What’s the history behind the Labor of Love Auction?
KDNK hosts a lot of really fun fund and “friend-raising” events in the course of a typical year, almost all of which were canceled this year. Our annual Labor of Love Auction (running Monday through Friday this week) is one that we are very happy to be able to present as an online auction this year — the link is on our website at kdnk.org. Kenna Crampton, our outstanding events and membership director, has done a great job putting it together in her first year. It is a chance for our members to bid on local wares and services donated and purchased as an act of love and support of KDNK. We are all so grateful for the many awesome items donated by our devoted members, and hope that everyone will find something that they can bid on to support KDNK while picking local gifts to give their loved ones this year.

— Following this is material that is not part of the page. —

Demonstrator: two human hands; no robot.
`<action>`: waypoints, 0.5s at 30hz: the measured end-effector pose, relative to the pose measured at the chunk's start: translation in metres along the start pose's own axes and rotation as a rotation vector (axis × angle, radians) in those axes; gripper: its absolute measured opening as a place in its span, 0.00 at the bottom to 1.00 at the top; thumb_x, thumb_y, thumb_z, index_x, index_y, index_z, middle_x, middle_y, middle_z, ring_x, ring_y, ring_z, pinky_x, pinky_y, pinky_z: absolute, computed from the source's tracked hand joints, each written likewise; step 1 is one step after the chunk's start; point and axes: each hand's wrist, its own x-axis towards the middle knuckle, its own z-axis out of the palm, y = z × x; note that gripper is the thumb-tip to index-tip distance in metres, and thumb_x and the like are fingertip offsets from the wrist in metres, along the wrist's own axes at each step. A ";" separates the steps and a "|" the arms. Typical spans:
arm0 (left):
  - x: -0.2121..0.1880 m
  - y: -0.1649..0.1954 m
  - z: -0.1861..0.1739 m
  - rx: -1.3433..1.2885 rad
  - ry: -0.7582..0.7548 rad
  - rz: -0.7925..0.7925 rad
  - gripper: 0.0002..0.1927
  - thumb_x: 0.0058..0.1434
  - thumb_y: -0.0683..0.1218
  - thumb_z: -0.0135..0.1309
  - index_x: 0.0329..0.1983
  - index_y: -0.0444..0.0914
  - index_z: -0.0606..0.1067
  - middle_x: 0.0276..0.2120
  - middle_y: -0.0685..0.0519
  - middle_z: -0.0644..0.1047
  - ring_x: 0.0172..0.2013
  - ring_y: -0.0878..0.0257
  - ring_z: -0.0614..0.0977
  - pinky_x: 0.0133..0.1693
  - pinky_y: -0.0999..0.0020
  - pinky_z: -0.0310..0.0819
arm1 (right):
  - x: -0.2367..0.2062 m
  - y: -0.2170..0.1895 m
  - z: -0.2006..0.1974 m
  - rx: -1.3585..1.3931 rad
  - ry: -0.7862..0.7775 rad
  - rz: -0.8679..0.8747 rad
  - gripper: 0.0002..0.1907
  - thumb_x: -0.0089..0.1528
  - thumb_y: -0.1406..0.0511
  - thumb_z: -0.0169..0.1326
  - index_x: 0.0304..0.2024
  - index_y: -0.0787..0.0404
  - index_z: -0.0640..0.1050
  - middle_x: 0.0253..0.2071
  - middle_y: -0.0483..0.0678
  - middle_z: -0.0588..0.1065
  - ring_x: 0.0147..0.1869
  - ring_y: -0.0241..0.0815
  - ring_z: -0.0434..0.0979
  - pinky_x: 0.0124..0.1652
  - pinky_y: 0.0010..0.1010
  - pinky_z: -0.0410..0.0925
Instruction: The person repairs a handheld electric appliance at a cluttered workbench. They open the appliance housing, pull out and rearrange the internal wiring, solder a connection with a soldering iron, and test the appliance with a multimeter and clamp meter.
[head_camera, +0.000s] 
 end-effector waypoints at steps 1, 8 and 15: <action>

How else do you involve yourself in the community?
In years past, I was very active on the Pitkin County Translator Advisory Board. Along with Col. Dick Merritt, I helped create the Roaring Fork Veterans History Project. I’ve played in bands, coached little league, played a lot of softball and baseball, and try to attend as many nonprofit fundraisers as possible!
What does it take to become a DJ or host a community affairs program on KDNK?
It’s as simple as dropping our awesome Music Director Cody Lee a line at cody@kdnk.org and letting him know that you are interested in training to be a DJ. Or, contact Kathleen Shannon at kathleen@kdnk.org to discuss public affairs ideas. Or, you can call 970-963-0139.
Favorite music genre/band/musician?
I love all musical genres, and am passionate about many. But I LIVE country rock, Americana. All-time favorite band is a totally underappreciated California soul band called the Mother Hips. I am also a massive Jason Isbell fan. I think he is this century’s most important artist and greatest storyteller, thus far. But all-time musician? That is a tough one! It is literally a tie between Neil Young and Willie Nelson, two of my heroes.
If you had to go into quarantine due to COVID, and only had three music albums to listen to, what would they be?
Jason Isbell’s “Reunions,” Florence + The Machine “High As Hope,” and Sturgill Simpson’s outstanding new bluegrass record covering his old country and rock songs, “Cuttin’ Grass Vol. 1.”
Same deal, three books to read?
I tend to take on personal initiatives by the year, and was on a mission to read a book a week this year, before the job came along in August, and since have been super busy. But I still have gotten to about 30 books read as of this weekend. So, I will offer up two of this year’s books, and an oldy.
I am an empathetic type that is super sensitive to other peoples’ energies, noise and light (perfect for an old roadie!) and one book that really helped me in a difficult and uncertain year to focus on raising the frequency (and protecting) my personal energy, while learning not to worry about things that are out of our control is “The Empath’s Survival Guide” by Judith Orloff.
I really enjoyed “Bird By Bird,” a writing guide by novelist Anne Lamott. It gave me the encouragement to start writing a novel again — about my ski bum experiences.
And, one of my favorites that is a must for any pandemic, desert island book shelf — “Blue Highways,” a road journal by William Least Heat Moon.